- [Instructions for the task] Copy exactly. Begin at the line containing "Exercise. Indicate the" and stop at the last line of the entries, omitting any pictures.

(Beginning of Material to process)

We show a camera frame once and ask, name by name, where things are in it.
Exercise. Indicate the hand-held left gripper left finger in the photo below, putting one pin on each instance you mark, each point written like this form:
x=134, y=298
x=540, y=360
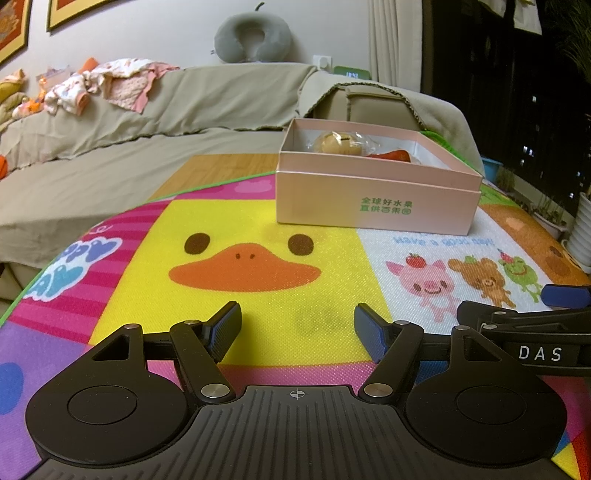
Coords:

(End of Material to process)

- [Written solution]
Exercise. Indicate the hand-held left gripper left finger in the photo below, putting one pin on each instance you mark, each point written like this form:
x=134, y=298
x=540, y=360
Coords:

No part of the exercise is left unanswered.